How to complete this task → Output every record verbatim, and omit each picture.

Supplied data →
════════

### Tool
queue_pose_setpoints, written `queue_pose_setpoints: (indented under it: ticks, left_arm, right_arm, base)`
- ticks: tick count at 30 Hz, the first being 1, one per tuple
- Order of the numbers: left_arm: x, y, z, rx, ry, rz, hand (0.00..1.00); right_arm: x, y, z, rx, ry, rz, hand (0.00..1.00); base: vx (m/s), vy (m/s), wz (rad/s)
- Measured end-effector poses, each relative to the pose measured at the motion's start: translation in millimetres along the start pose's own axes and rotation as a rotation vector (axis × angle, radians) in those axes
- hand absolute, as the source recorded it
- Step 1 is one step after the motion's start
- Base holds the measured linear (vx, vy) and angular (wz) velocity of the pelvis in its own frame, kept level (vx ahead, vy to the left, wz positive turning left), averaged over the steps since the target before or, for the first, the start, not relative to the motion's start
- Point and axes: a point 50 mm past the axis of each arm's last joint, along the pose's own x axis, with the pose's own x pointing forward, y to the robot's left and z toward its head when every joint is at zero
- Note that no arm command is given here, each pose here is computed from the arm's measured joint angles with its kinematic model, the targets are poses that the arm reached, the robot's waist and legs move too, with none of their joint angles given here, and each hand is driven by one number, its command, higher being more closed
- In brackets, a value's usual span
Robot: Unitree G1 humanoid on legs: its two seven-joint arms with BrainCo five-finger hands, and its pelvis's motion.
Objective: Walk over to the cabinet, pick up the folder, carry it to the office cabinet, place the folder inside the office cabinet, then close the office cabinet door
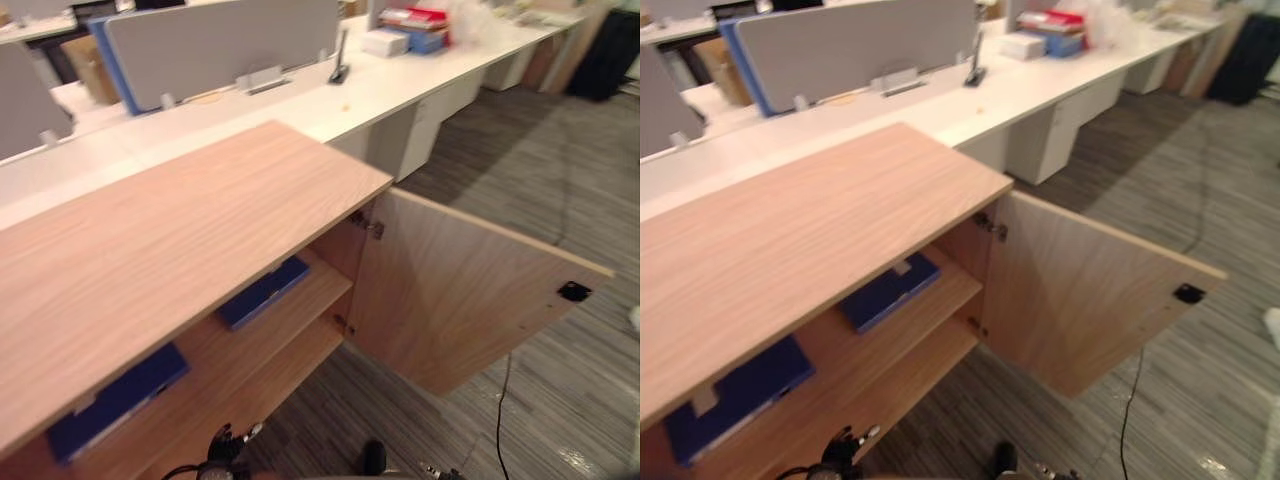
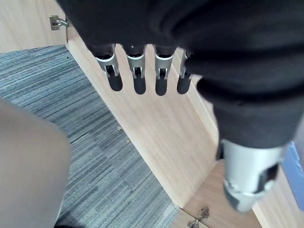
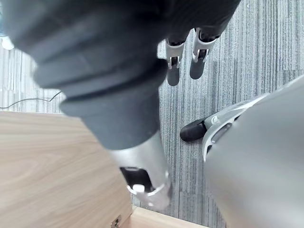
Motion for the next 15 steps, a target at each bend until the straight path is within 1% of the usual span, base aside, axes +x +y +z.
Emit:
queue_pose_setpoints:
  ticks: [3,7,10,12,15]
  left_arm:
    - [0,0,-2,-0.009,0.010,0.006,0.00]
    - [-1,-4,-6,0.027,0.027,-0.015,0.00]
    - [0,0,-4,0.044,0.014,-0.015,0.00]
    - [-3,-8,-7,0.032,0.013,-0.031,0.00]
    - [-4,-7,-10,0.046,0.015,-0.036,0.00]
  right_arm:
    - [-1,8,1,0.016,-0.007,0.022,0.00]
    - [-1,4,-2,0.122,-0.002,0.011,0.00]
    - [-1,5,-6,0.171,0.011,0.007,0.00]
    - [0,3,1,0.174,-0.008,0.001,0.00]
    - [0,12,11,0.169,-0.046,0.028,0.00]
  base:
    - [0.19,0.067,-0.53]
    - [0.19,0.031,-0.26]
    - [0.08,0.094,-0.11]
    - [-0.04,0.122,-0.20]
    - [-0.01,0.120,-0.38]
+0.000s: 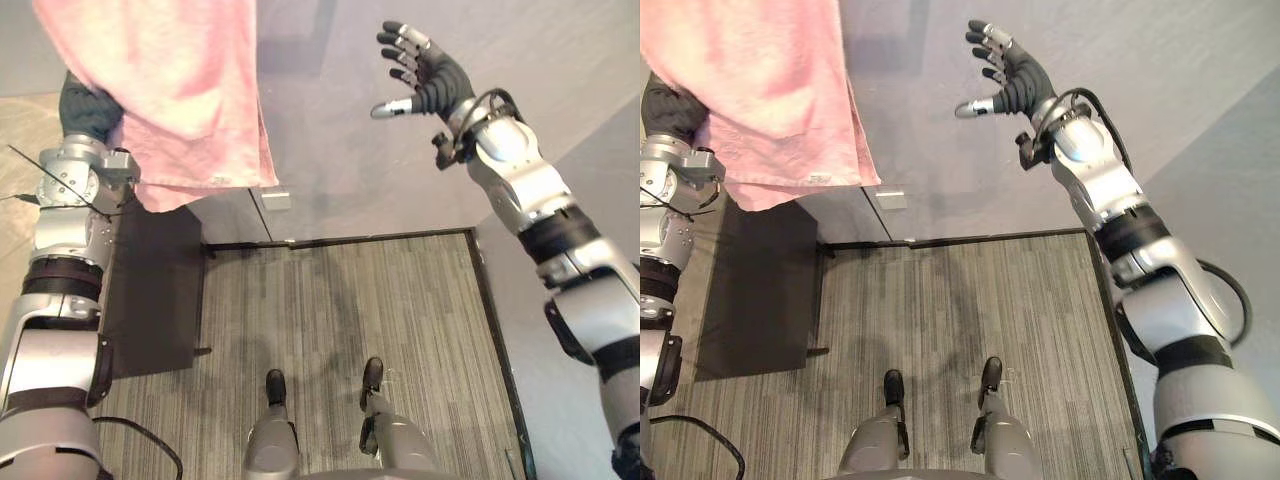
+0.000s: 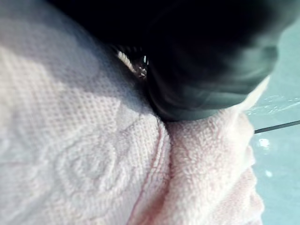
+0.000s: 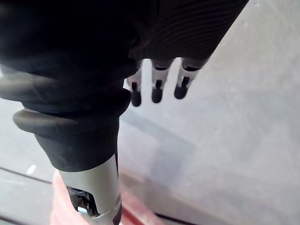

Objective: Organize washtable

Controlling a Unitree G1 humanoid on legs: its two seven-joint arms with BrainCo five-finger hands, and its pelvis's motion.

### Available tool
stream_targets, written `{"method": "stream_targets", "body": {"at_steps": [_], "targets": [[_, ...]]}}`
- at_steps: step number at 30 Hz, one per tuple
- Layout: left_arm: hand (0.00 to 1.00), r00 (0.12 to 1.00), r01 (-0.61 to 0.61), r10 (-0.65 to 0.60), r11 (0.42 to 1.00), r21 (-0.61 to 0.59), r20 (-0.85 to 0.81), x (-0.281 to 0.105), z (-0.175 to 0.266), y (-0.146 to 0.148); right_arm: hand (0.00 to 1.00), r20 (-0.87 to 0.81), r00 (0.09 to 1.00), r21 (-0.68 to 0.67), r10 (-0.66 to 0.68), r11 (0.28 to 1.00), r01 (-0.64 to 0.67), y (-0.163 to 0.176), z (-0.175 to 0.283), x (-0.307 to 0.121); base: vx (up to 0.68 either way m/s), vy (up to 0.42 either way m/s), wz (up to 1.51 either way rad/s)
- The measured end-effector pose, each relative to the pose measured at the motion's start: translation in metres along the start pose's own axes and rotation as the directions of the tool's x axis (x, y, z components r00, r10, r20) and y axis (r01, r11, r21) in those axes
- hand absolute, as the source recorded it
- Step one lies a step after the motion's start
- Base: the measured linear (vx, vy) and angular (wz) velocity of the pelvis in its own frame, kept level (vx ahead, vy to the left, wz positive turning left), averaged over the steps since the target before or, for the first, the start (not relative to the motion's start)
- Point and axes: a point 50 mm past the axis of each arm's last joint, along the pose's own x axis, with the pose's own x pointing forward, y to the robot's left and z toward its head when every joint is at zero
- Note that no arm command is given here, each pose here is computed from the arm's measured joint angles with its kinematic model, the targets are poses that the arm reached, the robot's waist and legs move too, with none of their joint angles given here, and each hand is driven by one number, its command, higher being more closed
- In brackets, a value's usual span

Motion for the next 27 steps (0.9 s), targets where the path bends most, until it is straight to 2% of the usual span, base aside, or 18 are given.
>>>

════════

Task output →
### Tool
queue_pose_setpoints, written `queue_pose_setpoints: (indented under it: ticks, left_arm, right_arm, base)`
- ticks: tick count at 30 Hz, the first being 1, one per tuple
- Order of the numbers: left_arm: x, y, z, rx, ry, rz, hand (0.00..1.00); right_arm: x, y, z, rx, ry, rz, hand (0.00..1.00); base: vx (m/s), vy (m/s), wz (rad/s)
- Measured end-effector poses, each relative to the pose measured at the motion's start: translation in millimetres along the start pose's own axes and rotation as a rotation vector (axis × angle, radians) in those axes
- hand absolute, as the source recorded it
- Step 1 is one step after the motion's start
- Base holds the measured linear (vx, vy) and angular (wz) velocity of the pelvis in its own frame, kept level (vx ahead, vy to the left, wz positive turning left), averaged over the steps since the target before or, for the first, the start, not relative to the motion's start
- Point and axes: a point 50 mm past the axis of each arm's last joint, along the pose's own x axis, with the pose's own x pointing forward, y to the robot's left and z toward its head when every joint is at zero
- Note that no arm command is given here, each pose here is computed from the arm's measured joint angles with its kinematic model, the targets are poses that the arm reached, the robot's waist and legs move too, with none of their joint angles given here, and each hand is driven by one number, its command, higher being more closed
- In brackets, a value's usual span
Robot: Unitree G1 humanoid on legs: its two seven-joint arms with BrainCo five-finger hands, and its pelvis's motion.
Objective: Walk over to the cabinet, pick up the folder, carry it to the office cabinet, place the folder inside the office cabinet, then close the office cabinet door
Motion for the next 15 steps, a target at each bend until the straight path is within 1% of the usual span, base aside, axes +x +y +z.
Emit:
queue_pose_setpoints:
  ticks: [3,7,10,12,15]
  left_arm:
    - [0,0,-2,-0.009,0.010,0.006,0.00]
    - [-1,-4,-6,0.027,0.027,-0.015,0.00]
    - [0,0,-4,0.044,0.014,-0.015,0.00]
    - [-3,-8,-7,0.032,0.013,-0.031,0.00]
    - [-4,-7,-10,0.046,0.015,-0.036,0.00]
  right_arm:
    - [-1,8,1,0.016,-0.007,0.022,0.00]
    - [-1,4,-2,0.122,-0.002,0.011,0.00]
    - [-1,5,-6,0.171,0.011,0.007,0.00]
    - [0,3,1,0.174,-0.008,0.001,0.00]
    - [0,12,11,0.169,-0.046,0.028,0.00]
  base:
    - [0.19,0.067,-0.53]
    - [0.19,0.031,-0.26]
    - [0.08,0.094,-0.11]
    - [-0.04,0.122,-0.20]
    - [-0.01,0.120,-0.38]
+0.000s: 
+0.000s: 
+0.000s: 

Objective: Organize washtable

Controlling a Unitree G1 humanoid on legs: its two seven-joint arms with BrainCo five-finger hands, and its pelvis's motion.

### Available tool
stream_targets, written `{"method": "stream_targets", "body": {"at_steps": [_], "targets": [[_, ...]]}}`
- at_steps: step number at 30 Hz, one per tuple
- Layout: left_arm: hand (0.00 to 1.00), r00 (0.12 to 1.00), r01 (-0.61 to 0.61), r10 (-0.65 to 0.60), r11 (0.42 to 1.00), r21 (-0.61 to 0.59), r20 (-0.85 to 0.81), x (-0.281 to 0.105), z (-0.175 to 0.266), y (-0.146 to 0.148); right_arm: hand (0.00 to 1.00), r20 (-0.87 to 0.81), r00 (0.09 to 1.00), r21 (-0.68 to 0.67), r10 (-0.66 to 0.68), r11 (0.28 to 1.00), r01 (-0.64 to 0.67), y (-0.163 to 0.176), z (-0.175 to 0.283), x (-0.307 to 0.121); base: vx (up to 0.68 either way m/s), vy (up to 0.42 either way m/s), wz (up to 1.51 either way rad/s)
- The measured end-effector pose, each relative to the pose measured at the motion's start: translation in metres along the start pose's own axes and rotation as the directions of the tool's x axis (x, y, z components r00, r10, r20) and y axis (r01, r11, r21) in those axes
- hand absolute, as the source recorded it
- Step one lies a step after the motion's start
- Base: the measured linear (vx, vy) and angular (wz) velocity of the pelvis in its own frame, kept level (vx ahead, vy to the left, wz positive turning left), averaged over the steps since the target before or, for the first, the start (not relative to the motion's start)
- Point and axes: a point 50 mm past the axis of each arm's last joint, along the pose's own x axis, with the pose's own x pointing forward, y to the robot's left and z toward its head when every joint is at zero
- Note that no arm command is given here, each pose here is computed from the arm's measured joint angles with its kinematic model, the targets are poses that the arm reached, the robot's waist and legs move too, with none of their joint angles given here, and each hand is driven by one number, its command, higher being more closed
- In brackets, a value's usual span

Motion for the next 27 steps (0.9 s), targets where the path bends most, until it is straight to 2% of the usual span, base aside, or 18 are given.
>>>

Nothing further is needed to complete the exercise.